House Republicans challenged their antiwar counterparts to put their votes where their rhetoric was and brought up a resolution calling for immediate withdrawal from Iraq. Almost all of the Democrats ducked, demonstrating that the party isn’t willing to vote for the policy change they have been loudly demanding.


And now there are signs of a reversal of Mr. Bush’s fortunes. The latest New York Times/CBS poll, conducted December 2-6, showed Mr. Bush’s approval rating at 40%, up from 35% a month ago, the low point of his presidency. That’s not exactly a reason to break out the party hats, but it’s the first sign in months that the numbers are headed in the right direction.


But perhaps the biggest sign that the tide had shifted came on the front page of Wednesday’s Washington Post, in an article entitled, “Democrats Fear Backlash at Polls for Antiwar Remarks.” The article quoted and cited a slew of nervous comments from non-Deaniac Democrats, including Rep. Jim Marshall of Georgia, Democratic Congressional Campaign Committee Chairman Rahm Emanuel, Rep. Steny H. Hoyer of Maryland, and Patrick Murphy, a Democrat running for a suburban Philadelphia House seat.

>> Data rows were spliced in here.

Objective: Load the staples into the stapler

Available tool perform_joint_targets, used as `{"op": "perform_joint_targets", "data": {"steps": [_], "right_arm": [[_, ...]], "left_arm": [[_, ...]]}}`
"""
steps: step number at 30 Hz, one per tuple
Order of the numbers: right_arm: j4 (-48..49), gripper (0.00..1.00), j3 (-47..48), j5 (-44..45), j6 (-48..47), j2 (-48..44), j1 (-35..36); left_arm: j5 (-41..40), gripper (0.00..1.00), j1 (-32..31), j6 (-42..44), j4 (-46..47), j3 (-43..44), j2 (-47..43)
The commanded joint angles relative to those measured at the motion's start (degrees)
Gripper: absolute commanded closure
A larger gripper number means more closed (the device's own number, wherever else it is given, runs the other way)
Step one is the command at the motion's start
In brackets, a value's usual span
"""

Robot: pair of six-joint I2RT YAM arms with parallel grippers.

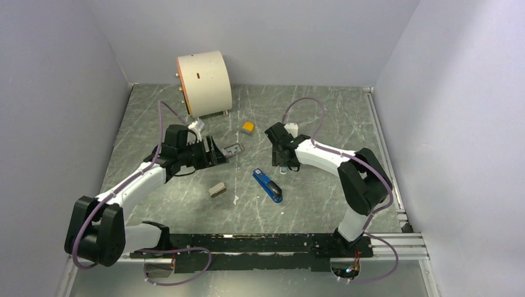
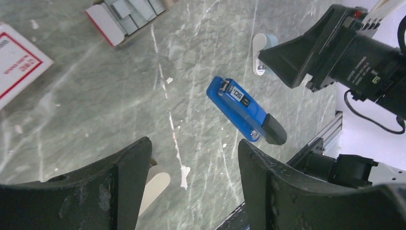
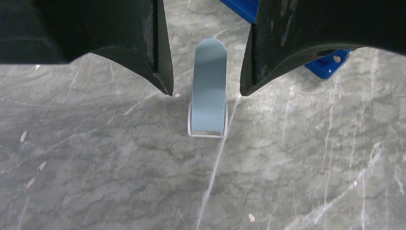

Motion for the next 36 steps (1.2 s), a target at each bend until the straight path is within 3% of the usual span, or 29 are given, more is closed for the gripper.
{"op": "perform_joint_targets", "data": {"steps": [1, 12, 16, 20, 27, 30, 36], "right_arm": [[-1.5, 0.47, -1.8, -2.7, 0.6, -3.0, 0.0], [-1.0, 0.89, -3.8, -2.9, 3.2, -6.0, -0.1], [2.6, 0.9, -4.5, -4.7, 3.4, -10.5, -0.9], [8.9, 0.9, -6.5, -12.8, 4.9, -15.9, -4.9], [16.3, 0.9, -10.1, -31.8, 9.4, -21.1, -11.4], [19.6, 0.9, -12.5, -36.0, 12.7, -23.6, -12.7], [21.5, 0.91, -13.9, -39.4, 14.5, -25.9, -13.4]], "left_arm": [[1.2, 0.29, -2.6, -4.8, 5.9, 2.6, 2.4], [-0.1, 0.32, -8.8, -11.2, 13.7, 3.9, 8.9], [0.1, 0.28, -11.3, -14.4, 18.5, 4.5, 11.5], [-2.0, 0.25, -13.8, -17.4, 24.6, 5.5, 14.8], [0.9, 0.32, -16.1, -28.5, 42.2, 7.1, 22.7], [3.0, 0.37, -17.3, -30.8, 46.9, 9.3, 26.0], [2.4, 0.39, -19.8, -28.6, 45.8, 12.1, 28.3]]}}
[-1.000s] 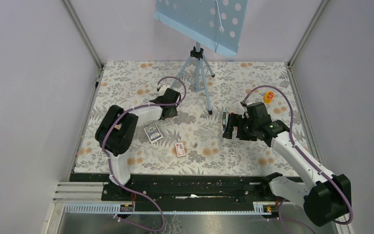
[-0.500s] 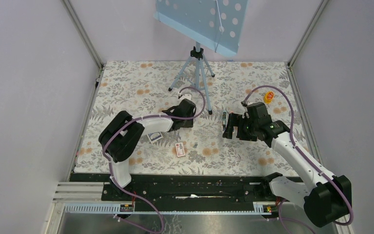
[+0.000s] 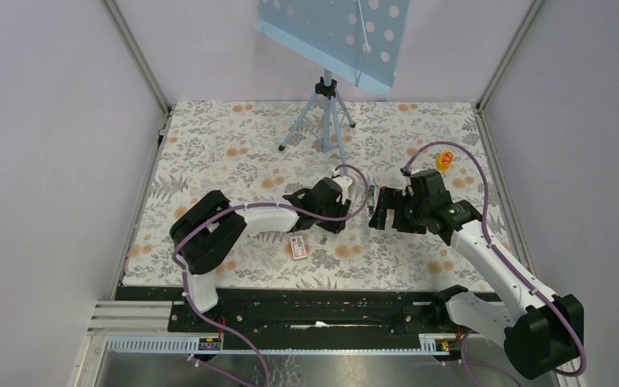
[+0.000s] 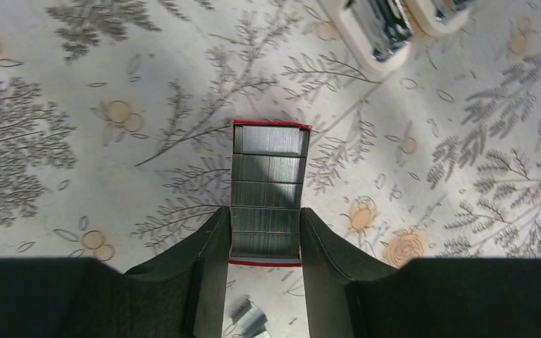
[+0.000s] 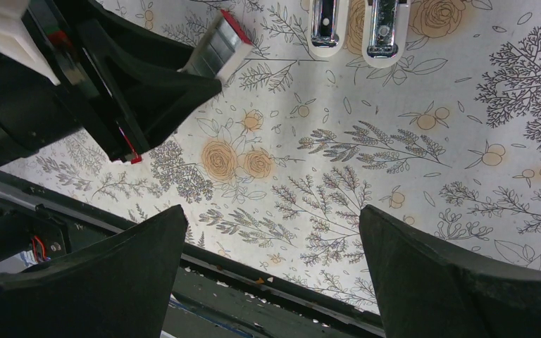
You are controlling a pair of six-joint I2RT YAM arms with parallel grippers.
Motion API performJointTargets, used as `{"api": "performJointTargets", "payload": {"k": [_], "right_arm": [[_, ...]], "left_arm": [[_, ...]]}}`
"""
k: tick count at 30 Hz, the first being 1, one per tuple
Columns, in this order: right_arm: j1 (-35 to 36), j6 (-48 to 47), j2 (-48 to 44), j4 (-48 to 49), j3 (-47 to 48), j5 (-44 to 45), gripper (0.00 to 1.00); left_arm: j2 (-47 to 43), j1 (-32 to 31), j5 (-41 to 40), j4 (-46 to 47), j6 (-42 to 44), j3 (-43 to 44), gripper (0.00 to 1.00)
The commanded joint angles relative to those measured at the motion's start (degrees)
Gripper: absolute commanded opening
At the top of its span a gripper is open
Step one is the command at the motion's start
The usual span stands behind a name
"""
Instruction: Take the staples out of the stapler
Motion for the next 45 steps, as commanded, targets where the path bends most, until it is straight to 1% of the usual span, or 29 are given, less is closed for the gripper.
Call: {"api": "performJointTargets", "payload": {"k": [1, 3, 5, 13, 16, 21, 27, 35, 45], "right_arm": [[-0.23, 0.25, -0.95, -1.35, 0.8, 1.2, 1.0], [-0.23, 0.21, -0.83, -1.45, 0.72, 1.17, 0.99], [-0.23, 0.16, -0.72, -1.35, 0.73, 1.1, 1.0], [-0.24, -0.1, -0.32, -1.34, 0.88, 0.65, 1.0], [-0.25, -0.16, -0.21, -1.35, 1.06, 0.64, 1.0], [-0.23, -0.17, -0.32, -1.41, 1.08, 0.57, 1.0], [-0.27, -0.2, -0.32, -1.43, 1.19, 0.5, 1.0], [-0.23, 0.12, -0.38, -1.25, 0.86, 0.4, 1.0], [-0.23, 0.25, -0.7, -0.99, 0.19, 0.21, 1.0]], "left_arm": [[3.15, -2.53, 6.13, -8.09, 4.43, -2.62, 0.36], [3.7, -3.92, 5.77, -9.28, 6.06, -1.92, 0.38], [4.15, -5.15, 4.52, -10.5, 7.51, -1.08, 0.42], [4.15, -6.02, -3.77, -12.79, 8.69, -0.75, 0.66], [3.54, -6.04, -4.77, -13.39, 8.58, -0.61, 0.73], [3.14, -5.93, -6.72, -14.55, 8.05, -1.15, 0.76], [1.84, -5.78, -8.09, -13.56, 6.48, -3.21, 0.82], [-0.35, -2.93, -7.42, -11.89, 5.19, -4.94, 0.83], [-0.71, -1.43, -6.71, -11.76, 5.51, -4.33, 0.84]]}}
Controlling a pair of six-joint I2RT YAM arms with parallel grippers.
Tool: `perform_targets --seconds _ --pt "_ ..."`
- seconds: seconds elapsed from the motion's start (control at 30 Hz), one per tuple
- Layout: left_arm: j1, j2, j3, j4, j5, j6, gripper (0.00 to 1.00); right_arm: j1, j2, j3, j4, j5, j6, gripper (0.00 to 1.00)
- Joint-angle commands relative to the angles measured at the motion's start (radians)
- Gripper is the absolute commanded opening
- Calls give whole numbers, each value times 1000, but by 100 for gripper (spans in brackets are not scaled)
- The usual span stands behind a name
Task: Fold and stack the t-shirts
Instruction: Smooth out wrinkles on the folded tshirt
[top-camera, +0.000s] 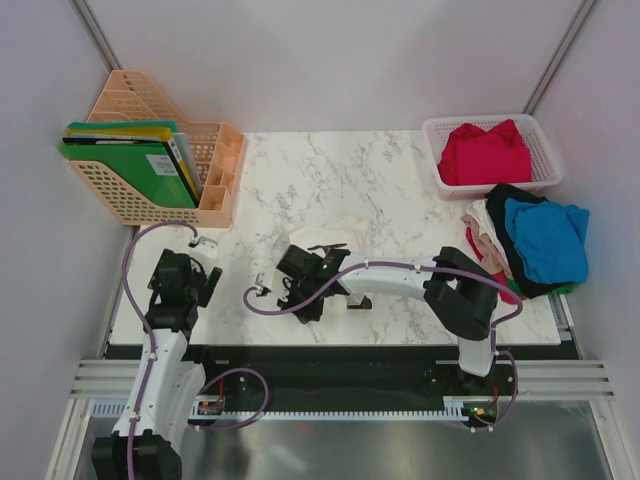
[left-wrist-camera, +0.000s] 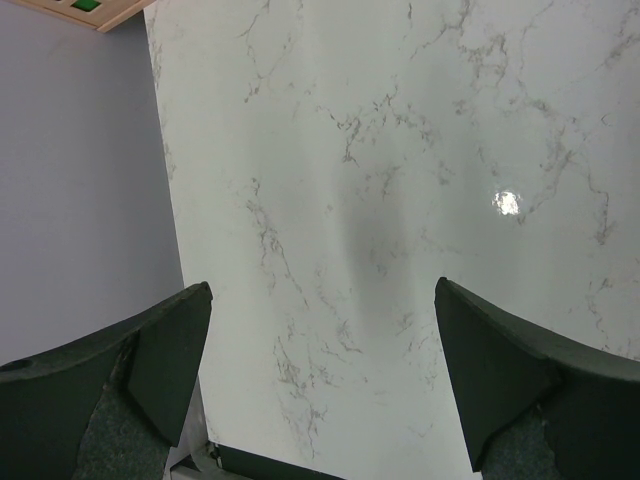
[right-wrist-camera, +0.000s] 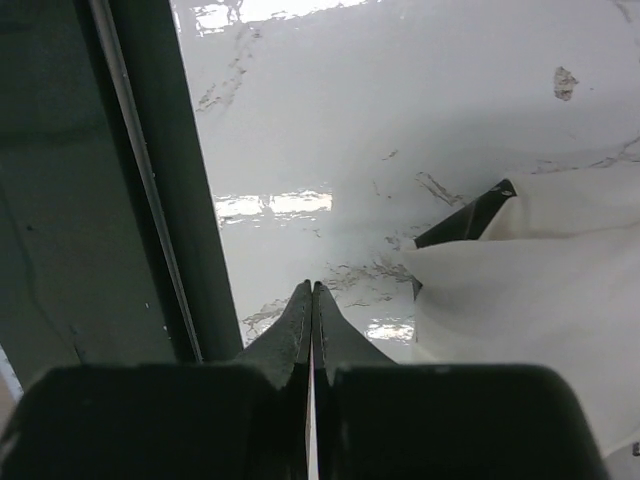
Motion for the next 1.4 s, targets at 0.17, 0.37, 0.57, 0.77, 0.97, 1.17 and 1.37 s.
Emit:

These not-so-liberal voices feared that recent comments by House Minority Leader Nancy Pelosi and Democratic National Committee Chairman Howard Dean had painted the party as hopelessly dovish and defeatist.


As National Review’s Jonah Goldberg has observed, Democrats have “made the Iraq war the central and defining political issue of the decade while at the same time having no clue what it is they want to do about it.”


And then there is Rep. John Murtha, the latest darling of the antiwar left (who dropped Cindy Sheehan like she was John Kerry).With each passing day, Mr. Murtha seems less like a crusty Marine whose antiwar position is worth heeding to a man thoroughly confused by the circumstances on the ground and the mission in Iraq. In a recent press conference, Murtha declared, “my plan says redeploy to the periphery, to Kuwait, to Okinawa, and if there’s a terrorist activity that affects our allies or affects the United States’ national security, we can then go back in.” Kuwait may make sense, but Okinawa is about 4,800 miles from Iraq. American forces there will not exactly be breathing down Abu Zarqawi’s neck.


As one Army major noted, “I was amused to see Murtha, touted by the Democrats as a military expert, suggest that troops in Iraq could and should be deployed to the periphery, particularly Okinawa. It’s been announced in just the last month that the bulk of our forces in Okinawa (the Marines’ 3rd Division) will be redeployed to Guam over the next few years. I’m sure it would come as somewhat of a surprise to the Okinawans and Japanese for us to unilaterally move tens of thousands of troops there, since the presence of young Americans there and some high profile crimes have been a source of consternation for at least the last decade. You would think an ‘expert’ like Murtha would know all of this.”


For all the nervousness among Congressional Republicans, the GOP’s position is pretty clear: Don’t lose your nerve, keep training the Iraqis, and don’t leave too early, because the consequences of an anarchic Iraq would make the current problems seem mild. The Democrats’ positions remain all over the map – from Dr. Dean’s “we can’t win” gloom to Mr. Murtha’s bizarre long-range redeployment to Senator Lieberman’s full-throated support of remaining until the Iraqis can stand on their own.


As 2005 draws to a close, Washington has been forced to consider the unexpected but plausible argument that the Democrats have more problems on Iraq than Bush and the GOP.



Mr. Geraghty, a contributing editor to National Review, is writing a book on how the September 11 attacks affected American politics, to be published by Simon & Schuster in August of 2006.